Only the lines from the one containing "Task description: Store" through the one containing "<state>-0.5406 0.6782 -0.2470" should be printed, exactly as they appear below, with both ends included.

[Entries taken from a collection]
= Beginning of Section =

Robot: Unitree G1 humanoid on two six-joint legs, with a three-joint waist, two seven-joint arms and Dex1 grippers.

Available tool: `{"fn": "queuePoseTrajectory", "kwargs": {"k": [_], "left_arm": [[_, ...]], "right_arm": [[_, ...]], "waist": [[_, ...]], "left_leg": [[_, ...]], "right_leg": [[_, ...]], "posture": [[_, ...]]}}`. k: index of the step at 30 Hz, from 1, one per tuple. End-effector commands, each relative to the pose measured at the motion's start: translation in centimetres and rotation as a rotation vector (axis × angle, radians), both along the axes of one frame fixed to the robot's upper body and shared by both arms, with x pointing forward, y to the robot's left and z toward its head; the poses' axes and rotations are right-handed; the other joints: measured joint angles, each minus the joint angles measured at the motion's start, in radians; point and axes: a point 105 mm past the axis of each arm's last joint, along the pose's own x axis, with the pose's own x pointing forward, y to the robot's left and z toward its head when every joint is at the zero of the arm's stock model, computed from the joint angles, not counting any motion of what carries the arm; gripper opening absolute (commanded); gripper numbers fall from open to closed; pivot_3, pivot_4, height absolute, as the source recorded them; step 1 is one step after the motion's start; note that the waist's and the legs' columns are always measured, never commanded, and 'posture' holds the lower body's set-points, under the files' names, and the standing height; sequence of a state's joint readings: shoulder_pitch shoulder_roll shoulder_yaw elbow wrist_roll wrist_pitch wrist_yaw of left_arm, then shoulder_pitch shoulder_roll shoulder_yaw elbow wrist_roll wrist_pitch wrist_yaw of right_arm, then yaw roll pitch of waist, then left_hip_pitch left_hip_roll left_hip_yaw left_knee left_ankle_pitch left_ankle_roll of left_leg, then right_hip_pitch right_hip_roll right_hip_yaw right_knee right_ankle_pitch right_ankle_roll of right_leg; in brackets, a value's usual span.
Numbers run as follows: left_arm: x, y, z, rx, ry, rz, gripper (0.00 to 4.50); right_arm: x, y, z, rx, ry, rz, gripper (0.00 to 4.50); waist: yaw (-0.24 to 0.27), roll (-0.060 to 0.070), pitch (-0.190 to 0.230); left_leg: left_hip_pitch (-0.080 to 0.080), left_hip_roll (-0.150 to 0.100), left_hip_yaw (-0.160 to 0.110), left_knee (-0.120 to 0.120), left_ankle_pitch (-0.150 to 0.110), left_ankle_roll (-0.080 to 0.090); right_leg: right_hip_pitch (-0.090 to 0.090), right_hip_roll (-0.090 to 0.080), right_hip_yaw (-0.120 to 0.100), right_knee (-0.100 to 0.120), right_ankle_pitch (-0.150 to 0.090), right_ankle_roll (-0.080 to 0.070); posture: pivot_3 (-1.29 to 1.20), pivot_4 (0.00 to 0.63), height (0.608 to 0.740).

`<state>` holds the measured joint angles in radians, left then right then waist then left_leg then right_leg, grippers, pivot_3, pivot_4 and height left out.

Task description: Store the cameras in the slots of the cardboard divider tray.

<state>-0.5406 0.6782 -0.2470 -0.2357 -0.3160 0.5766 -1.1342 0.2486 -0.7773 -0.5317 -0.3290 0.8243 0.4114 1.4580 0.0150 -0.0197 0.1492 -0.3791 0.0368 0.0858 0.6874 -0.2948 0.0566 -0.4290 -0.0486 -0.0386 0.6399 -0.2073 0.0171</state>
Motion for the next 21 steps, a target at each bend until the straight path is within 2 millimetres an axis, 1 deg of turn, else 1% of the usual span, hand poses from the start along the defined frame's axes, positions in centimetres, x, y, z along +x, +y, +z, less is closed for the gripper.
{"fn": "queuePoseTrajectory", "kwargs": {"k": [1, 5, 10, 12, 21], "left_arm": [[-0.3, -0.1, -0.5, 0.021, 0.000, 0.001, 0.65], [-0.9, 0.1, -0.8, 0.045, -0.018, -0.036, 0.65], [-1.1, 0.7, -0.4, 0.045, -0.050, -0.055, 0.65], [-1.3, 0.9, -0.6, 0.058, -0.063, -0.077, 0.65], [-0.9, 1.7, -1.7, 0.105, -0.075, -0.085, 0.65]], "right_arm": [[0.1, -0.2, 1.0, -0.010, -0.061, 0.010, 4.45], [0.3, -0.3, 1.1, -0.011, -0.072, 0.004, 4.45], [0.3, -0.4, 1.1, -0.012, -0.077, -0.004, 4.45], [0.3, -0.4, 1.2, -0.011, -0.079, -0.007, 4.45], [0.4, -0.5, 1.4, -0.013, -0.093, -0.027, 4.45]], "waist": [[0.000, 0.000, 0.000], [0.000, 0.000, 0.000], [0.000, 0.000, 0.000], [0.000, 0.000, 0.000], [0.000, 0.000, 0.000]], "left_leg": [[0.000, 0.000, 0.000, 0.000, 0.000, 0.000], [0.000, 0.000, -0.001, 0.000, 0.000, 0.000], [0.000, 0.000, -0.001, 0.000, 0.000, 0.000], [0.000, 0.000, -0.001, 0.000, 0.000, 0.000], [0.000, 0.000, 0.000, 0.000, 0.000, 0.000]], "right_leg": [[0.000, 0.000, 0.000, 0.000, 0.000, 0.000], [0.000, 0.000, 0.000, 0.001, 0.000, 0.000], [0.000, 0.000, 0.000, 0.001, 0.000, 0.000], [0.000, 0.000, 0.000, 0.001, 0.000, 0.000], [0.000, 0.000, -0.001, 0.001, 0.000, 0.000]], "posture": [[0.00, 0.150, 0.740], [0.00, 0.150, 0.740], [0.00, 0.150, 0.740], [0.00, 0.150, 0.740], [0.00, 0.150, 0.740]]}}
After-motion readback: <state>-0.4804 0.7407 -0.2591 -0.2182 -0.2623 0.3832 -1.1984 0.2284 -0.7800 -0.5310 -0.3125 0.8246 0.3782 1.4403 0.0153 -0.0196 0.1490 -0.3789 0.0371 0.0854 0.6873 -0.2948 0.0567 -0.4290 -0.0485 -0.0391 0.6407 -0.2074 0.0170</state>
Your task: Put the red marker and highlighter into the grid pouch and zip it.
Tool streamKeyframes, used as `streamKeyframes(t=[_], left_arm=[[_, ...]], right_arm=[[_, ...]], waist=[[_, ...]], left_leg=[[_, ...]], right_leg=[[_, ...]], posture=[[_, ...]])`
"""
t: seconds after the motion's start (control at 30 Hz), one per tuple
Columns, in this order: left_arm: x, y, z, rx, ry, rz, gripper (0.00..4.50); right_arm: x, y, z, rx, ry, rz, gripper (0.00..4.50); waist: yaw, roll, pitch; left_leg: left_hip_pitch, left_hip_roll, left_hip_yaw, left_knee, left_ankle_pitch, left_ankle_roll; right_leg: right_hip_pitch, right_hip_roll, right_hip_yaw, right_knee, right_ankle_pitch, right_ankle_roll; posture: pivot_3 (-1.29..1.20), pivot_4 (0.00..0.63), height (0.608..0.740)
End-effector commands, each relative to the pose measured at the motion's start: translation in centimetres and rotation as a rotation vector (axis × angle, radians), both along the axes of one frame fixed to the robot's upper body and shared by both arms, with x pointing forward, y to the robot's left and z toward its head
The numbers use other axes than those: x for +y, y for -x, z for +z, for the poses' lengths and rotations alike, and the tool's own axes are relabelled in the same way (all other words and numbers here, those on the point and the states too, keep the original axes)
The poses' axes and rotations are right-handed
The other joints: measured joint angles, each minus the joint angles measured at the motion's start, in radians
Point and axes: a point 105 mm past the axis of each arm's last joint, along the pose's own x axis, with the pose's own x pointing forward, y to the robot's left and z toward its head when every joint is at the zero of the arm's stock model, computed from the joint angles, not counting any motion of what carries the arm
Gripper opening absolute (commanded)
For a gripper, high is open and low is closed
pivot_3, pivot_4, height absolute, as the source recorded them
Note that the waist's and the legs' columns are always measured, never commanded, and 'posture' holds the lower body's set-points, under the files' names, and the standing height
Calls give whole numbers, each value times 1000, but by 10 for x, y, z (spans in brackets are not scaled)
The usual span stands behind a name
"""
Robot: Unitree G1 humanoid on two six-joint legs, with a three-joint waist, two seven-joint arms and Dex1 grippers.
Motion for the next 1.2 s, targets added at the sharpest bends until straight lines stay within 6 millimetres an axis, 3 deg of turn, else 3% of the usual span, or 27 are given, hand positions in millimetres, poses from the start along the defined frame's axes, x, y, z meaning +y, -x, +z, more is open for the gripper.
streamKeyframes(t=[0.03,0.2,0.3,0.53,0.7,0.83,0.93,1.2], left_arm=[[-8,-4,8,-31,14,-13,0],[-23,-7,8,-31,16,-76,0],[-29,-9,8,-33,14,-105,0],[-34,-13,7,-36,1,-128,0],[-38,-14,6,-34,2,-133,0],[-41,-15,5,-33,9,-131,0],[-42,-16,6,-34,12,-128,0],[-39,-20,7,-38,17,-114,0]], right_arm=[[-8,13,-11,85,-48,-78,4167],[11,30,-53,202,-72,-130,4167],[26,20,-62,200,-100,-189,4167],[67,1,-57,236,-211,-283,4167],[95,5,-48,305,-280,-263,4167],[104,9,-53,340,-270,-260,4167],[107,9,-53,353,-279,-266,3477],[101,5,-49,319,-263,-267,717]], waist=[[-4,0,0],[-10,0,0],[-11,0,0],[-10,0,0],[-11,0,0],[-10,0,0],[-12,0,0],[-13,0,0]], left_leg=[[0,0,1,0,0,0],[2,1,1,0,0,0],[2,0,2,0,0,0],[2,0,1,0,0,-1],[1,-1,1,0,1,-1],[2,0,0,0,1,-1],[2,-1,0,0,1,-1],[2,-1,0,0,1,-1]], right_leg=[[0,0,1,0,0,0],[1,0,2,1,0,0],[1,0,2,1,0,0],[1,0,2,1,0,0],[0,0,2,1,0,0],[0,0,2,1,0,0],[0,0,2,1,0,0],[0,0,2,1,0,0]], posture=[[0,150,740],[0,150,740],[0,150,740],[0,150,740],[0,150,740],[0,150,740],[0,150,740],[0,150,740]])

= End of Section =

= Result of the task =
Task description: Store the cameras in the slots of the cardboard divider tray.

<state>-0.5406 0.6782 -0.2470 -0.2357 -0.3160 0.5766 -1.1342 0.2486 -0.7773 -0.5317 -0.3290 0.8243 0.4114 1.4580 0.0150 -0.0197 0.1492 -0.3791 0.0368 0.0858 0.6874 -0.2948 0.0566 -0.4290 -0.0486 -0.0386 0.6399 -0.2073 0.0171</state>

Nothing remains open in this exercise.